Indonesia adalah satu dari 193 negara yang berkomitmen menerapkan hasil sidang PBB 2015 tentang Sustainability Development Goals (SDGs). Komitmen ini telah di rilis kembali menjadi “Tujuan Pembangunan Berkelanjutan” (TPB) yang juga  termuat dalam RPJMN 2020-2024. Terdapat 169 target dengan 241 indikator untuk dapat mewujudkan 17 poin TPB.

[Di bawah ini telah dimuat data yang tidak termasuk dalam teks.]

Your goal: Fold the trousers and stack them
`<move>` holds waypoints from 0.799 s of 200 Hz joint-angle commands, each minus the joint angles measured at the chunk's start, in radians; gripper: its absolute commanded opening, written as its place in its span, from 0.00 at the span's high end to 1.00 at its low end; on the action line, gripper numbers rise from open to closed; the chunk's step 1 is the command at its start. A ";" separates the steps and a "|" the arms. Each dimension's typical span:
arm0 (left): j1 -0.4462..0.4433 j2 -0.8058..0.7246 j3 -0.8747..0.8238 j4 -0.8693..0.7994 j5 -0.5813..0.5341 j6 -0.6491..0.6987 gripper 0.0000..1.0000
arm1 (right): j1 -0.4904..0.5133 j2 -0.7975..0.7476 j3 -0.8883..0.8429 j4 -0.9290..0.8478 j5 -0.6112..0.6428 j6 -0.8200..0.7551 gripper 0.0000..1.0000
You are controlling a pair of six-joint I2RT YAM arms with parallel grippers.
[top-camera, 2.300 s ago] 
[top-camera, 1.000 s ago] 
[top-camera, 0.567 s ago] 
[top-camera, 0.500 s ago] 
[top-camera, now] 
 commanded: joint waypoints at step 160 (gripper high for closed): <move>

Pemerintah kabupaten/ kota menjadi kunci utama keberhasilan capaian 17 TPB tersebut. Seringkali di era otonomi daerah ini dengan kewenangannya, pemerintah kabupaten/ kota harus mengejar target pembangunan daerah yang kemudian disimplifikasi menjadi capaian PAD (Pendapatan Asli Daerah). Di samping itu, karena begitu besarnya biaya politik lima tahunan membuat kepala daerah terpilih harus berfikir ekstra keras. Konsentrasi kepala daerah terbagi menjadi dua yaitu, antara mengakomodasi kepentingan sesaat pasca pilkada atau kepentingan jangka panjang bagi daerah. Pihak-pihak pemilik dana yang sudah “berinvestasi” tentu berharap ada imbal balik. Sebagai gantinya, segala hal ditempuh agar terjadi efisiensi bagi perusahaan. Suka tidak suka, kepala daerah terpilih juga harus membayar “investasi politik” tersebut. Biaya mahal ini tidak jarang harus dibayar oleh masyarakat, mulai dari pencemaran air, tanah dan udara, bahkan hingga bencana banjir dan longsor akibat rusaknya lingkungan.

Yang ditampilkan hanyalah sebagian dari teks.